¿Qué es un producto turístico?
El producto turístico es el conjunto estructurado de elementos tangibles e intangibles que, integrados de forma planificada, permiten ofrecer al visitante una experiencia de viaje coherente, satisfactoria y comercializable.
Está compuesto por servicios básicos como transporte, alojamiento y restauración, así como por componentes complementarios como actividades culturales, ocio, naturaleza, hospitalidad, información turística, accesibilidad, seguridad y valores simbólicos asociados al destino.
En términos generales, puede entenderse como un sistema ensamblado de prestaciones y recursos que generan beneficios y satisfacen de manera integral las motivaciones del viajero.
A diferencia de un producto convencional, el producto turístico no puede almacenarse ni trasladarse: debe consumirse en el lugar de prestación, lo que implica que el turista debe desplazarse hasta el destino.
Su carácter experiencial lo convierte en un bien intangible y altamente sensible a la percepción subjetiva del viajero.
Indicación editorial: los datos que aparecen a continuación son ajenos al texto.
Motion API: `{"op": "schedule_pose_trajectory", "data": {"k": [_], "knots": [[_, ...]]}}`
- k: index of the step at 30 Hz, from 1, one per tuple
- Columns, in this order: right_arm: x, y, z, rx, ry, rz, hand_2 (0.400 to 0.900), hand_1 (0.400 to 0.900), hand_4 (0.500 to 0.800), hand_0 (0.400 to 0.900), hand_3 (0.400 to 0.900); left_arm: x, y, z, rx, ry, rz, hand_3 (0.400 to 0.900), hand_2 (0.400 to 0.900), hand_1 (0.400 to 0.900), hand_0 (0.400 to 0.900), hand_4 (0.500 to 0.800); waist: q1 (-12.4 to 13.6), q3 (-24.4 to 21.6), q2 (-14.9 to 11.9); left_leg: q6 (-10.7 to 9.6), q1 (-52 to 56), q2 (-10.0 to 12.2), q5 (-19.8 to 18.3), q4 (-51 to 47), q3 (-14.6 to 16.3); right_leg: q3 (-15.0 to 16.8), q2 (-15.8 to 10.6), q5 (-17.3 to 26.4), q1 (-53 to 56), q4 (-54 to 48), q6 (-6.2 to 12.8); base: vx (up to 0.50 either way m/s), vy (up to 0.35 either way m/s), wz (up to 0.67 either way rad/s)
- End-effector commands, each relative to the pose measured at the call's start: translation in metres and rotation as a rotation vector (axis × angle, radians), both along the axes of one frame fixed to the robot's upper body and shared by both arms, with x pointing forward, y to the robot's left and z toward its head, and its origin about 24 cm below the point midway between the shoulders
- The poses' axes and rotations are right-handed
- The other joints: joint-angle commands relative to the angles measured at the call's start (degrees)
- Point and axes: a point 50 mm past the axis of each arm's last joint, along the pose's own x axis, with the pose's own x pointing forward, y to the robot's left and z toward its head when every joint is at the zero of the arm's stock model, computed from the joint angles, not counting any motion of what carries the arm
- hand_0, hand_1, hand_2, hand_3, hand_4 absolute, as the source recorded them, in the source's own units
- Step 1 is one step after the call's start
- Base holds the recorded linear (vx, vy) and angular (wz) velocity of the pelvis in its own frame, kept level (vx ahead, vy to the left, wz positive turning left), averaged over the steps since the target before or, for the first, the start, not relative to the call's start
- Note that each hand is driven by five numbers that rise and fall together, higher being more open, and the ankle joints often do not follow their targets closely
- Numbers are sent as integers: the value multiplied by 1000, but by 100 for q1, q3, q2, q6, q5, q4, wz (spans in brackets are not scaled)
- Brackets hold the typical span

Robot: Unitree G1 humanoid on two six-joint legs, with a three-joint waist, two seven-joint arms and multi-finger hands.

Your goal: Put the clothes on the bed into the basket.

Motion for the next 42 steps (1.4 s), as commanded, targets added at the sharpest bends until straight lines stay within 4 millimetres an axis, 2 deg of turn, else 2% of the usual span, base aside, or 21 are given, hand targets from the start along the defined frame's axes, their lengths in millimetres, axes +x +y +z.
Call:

Por ello, su diseño y gestión deben centrarse en la calidad, la personalización, la sostenibilidad, la autenticidad y la coherencia con las expectativas del mercado. Además, se entiende como una promesa de disfrute diferido, pues su consumo tiene lugar posteriormente, al iniciarse el viaje.
Desde el marketing turístico, el producto se analiza en niveles:
- Producto básico: el beneficio esencial que busca el turista (descanso, descubrimiento, negocios, ocio).
- Producto real: la combinación concreta de servicios tangibles e intangibles que materializan ese beneficio (alojamiento, transporte, gastronomía, actividades).
- Producto ampliado: los servicios adicionales y diferenciales que aportan valor añadido (programas de fidelización, atención personalizada, innovación digital, sostenibilidad).
Existen múltiples tipologías de producto turístico, según la motivación principal: sol y playa, cultural, urbano, rural, gastronómico, de salud y bienestar, de naturaleza, de aventura, de compras, deportivo o de reuniones (MICE). Su configuración puede ser individual (un único servicio o experiencia) o compuesta (paquetes turísticos integrados ofrecidos por agencias u operadores).
Se distinguen también dos niveles de alcance:
- Producto turístico global o integral: compuesto por los atractivos del destino, sus recursos naturales y culturales, infraestructuras, imagen de marca y servicios básicos y complementarios. Su complejidad hace que en su diseño intervengan tanto agentes públicos como privados.
- Producto turístico empresarial: el conjunto de servicios y prestaciones ofrecido directamente por una empresa turística a sus clientes (ej. un hotel, un parque temático, una naviera).
Los elementos constitutivos de un producto turístico abarcan recursos y atractivos, infraestructuras y equipamientos, accesibilidad (coste, comodidad, transporte disponible), servicios básicos, actividades recreativas y la imagen del destino, que influye decisivamente en la elección del viajero. A ello se suma el precio final, que integra todos los componentes y refleja el valor percibido de la experiencia.
El éxito en la creación de productos turísticos depende de la capacidad para seleccionar adecuadamente los segmentos de demanda a los que se quiere atraer, diseñar ofertas adaptadas a sus motivaciones y transmitir la identidad cultural y singularidad del destino. En este sentido, el producto turístico debe ser una carta de presentación del territorio, capaz de expresar su diversidad natural, social y cultural, y de comunicar autenticidad, diferenciación e innovación.